Daryl Ellis is smart, handsome, thoughtful, and he loves Jesus, his family, California, and the UCLA Bruins (in that order). He married me nearly ten years ago, and being his wife and watching him be dad to our two boys is one of my life’s great joys. Welcome, Daryl!
Isaiah 65:17 (NIV)
See, I will create
new heavens and a new earth.
The former things will not be remembered,
nor will they come to mind.
I confess: far too often my hope-filled Christian waiting (you know, the kind followers of Jesus are supposed to do) gets swallowed up.
What swallows it? A never-ending cycle of annoying things. Little daily irritations that always seem to get in the way. When those things settle down, then I’ll start with the real hoping again, right? Then I’ll learn to wait for Jesus to come.
I call this the “Waiting-for-Nothing” Trap.
“I’ll get back to hoping for big things,” I tell myself, “as soon as my eight-month-old stops barfing.” Cue another three days of sickness and sleeplessness. No time for hopeful waiting now.
Or: “I’ll get back to waiting in joyful expectation soon, but for now I have to tackle this insanely dirty kitchen again.” No time for thinking about the second coming of Jesus when I’m elbow-deep in dirty pots and pans. Better turn on some Netflix to pass the time.
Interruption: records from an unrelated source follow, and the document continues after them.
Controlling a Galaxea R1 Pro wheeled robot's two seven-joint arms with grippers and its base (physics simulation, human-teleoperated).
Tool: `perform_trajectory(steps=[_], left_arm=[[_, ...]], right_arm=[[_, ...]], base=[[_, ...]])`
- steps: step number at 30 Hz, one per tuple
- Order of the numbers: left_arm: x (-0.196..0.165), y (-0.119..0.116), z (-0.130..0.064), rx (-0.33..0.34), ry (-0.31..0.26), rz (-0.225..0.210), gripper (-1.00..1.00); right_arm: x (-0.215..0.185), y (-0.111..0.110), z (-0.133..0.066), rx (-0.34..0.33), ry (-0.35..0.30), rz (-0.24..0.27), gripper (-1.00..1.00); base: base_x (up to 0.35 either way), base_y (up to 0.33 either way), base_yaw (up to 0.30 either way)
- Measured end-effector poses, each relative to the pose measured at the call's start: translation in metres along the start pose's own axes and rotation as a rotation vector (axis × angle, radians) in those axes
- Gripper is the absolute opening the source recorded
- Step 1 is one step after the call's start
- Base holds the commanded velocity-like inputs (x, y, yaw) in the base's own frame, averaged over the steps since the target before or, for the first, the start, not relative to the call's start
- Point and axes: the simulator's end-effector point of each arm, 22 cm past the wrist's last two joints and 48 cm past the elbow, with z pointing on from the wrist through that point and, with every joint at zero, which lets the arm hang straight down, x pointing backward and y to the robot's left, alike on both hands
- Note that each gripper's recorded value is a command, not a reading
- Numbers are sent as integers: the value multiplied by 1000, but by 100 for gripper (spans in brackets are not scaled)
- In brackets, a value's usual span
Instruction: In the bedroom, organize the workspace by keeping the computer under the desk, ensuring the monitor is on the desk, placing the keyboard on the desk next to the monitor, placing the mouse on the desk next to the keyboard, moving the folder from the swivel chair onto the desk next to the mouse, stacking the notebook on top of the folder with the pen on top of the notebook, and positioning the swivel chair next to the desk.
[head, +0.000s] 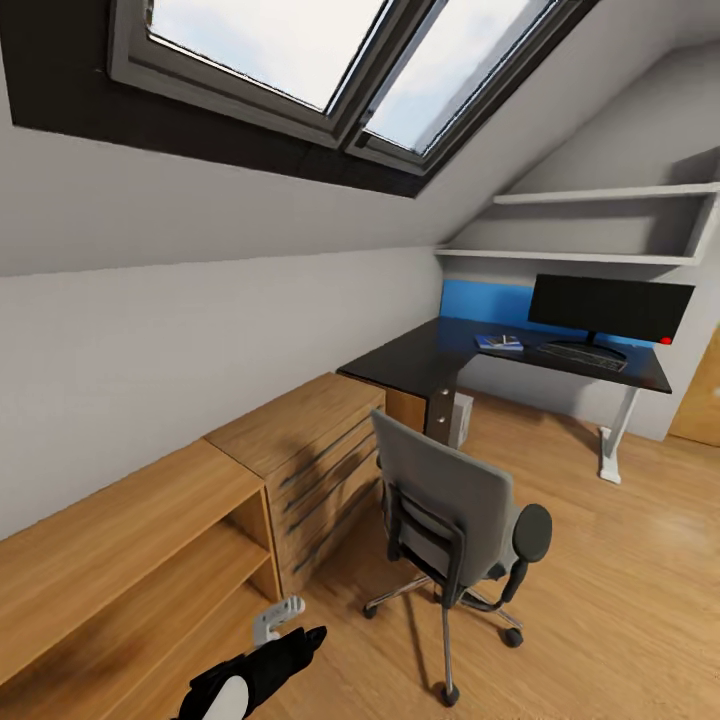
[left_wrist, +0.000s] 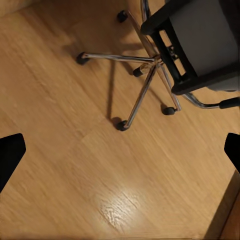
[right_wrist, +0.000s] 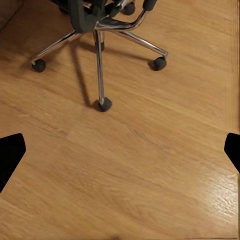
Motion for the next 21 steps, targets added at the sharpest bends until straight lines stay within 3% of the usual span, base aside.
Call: perform_trajectory(steps=[12, 21], left_arm=[[1, 1, 0, -5, 1, 6, 100], [2, 2, 1, -7, 3, 9, 100]], right_arm=[[1, 0, 0, 1, 1, 0, 100], [1, -1, 0, 1, 1, -1, 100]], base=[[11, 25, -299], [82, 219, -299]])
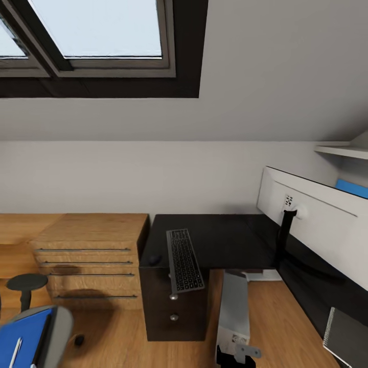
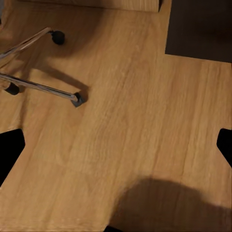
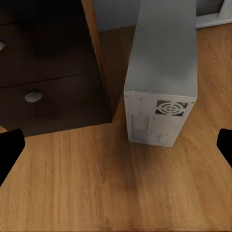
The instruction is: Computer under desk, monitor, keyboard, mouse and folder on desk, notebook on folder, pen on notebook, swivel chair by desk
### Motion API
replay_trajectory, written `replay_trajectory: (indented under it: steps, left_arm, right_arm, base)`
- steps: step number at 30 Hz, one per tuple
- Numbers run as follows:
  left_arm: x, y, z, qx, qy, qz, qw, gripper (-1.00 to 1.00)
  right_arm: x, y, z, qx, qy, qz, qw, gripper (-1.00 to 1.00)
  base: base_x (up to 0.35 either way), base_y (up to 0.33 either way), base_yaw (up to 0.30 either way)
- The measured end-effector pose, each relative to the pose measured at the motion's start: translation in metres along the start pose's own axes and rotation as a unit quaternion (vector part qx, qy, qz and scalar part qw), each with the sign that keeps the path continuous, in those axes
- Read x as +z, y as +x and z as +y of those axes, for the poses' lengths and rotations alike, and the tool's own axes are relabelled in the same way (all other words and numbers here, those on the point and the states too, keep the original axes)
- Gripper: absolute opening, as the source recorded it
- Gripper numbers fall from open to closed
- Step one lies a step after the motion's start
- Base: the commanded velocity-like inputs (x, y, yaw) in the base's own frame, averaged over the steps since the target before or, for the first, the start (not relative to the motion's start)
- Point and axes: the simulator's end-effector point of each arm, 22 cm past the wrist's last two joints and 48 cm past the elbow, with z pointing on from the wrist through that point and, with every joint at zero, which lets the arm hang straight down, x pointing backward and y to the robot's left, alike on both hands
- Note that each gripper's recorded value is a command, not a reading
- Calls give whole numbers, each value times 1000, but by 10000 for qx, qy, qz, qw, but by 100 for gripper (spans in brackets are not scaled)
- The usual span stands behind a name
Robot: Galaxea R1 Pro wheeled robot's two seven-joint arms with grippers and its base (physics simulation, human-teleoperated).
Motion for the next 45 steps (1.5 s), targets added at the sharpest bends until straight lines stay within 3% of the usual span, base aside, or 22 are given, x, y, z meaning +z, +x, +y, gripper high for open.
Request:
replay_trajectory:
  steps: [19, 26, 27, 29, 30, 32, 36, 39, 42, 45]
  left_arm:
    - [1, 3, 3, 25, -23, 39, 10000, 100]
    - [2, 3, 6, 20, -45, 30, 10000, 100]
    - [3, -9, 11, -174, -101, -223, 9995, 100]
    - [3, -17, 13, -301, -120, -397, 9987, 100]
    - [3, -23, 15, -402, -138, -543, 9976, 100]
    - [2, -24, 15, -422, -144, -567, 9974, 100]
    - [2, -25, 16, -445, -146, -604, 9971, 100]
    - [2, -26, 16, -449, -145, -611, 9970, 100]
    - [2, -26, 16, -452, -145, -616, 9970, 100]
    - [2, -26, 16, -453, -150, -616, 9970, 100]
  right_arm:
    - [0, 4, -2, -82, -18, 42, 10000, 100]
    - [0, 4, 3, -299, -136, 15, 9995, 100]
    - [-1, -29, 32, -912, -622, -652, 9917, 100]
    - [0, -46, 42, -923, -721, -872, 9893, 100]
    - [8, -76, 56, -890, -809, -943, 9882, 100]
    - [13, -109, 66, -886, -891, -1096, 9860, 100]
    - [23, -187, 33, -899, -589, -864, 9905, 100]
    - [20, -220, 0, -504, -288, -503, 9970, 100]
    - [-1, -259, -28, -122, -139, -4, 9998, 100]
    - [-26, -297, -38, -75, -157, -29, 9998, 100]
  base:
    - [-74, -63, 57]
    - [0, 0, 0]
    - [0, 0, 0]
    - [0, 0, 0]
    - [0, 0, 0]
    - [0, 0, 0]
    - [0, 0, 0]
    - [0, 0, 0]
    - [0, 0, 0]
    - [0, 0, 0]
Or: “God promises us new heavens and a new earth? That sounds fantastic, and I’ll meditate on that whole idea as soon as the neighbor smoking under our bedroom window (again) agrees to knock it off.” No time for thoughtful waiting tonight. Not when I have to head outside in my basketball shorts to have the “Please-Oh-Please-Stop-Smoking-Outside-Our-Bedroom-Window-These-Windows-Are-Old-And-Let-In-Everything” talk one more time.
If I’m honest, I’m not waiting for Jesus as much as I am waiting to wait for him. Waiting for these thousands of daily interruptions, daily tasks, daily labors, daily annoyances to stop.
At least in my heart, the trap of this temptation is that it causes me to focus on what is getting in my way instead of for the fulfillment of my true desire.
What I think I want are all these small things to get easier. What I really want is the true fulfillment of peace on earth. God created our hearts to wait for the joyful presence of good things, not merely the absence of the things that get in our way.
For this reason, I love that Isaiah’s grand vision of new heavens and a new earth in Isaiah 65 immediately opens up into a string of concrete examples of God-honoring things to wait for in hope:
- “I will create Jerusalem to be a delight and its people a joy” (v. 18)
- “I will rejoice over Jerusalem and take delight in my people” (v. 19)
- “They will build houses and dwell in them; they will plant vineyards and eat their fruit” (v. 21)
- “My chosen ones will enjoy the work of their hands” (v. 22)
- “The wolf and the lamb will feed together, and the lion will eat straw like the ox.” (v. 25)
The way out of the Waiting-for-Nothing Trap is to ask God to reveal the positive cries for eternity that are stuck under our daily frustrations with each annoying interruption. By discovering those desires, we are then freed to wait for something in dependence upon someone (God!) who authored those desires in the first place.
Right beneath my desire for my son to stop barfing, there is a heart created to wait for a new earth with no sickness and no more pain (Rev. 21:4).
Right beneath my struggle for a perpetually clean kitchen, there is a heart created to wait for a God whose coming will be celebrated with a banquet I did not prepare (Rev. 19:9; Luke 14:15-24).
And right beneath the surface hoping my neighbors will stop filling our bedroom with smoke, there is a heart created to wait for a peaceful city in which fires are no longer necessary (!), “for the glory of God gives it light, and the Lamb is its lamp.” (Rev. 21:23)
What little things cloud your vision of the big picture hope offered to you in Christ? How can you get in touch with the deep desires of your heart for him?
Daryl Ellis is an author, pastor, and resident nerd who loves a good swim, a real taco, and a thick theology book. He’s Rev. Dr., but is most proud of the title “Dad.” He and his wife are raising two boys in southern California.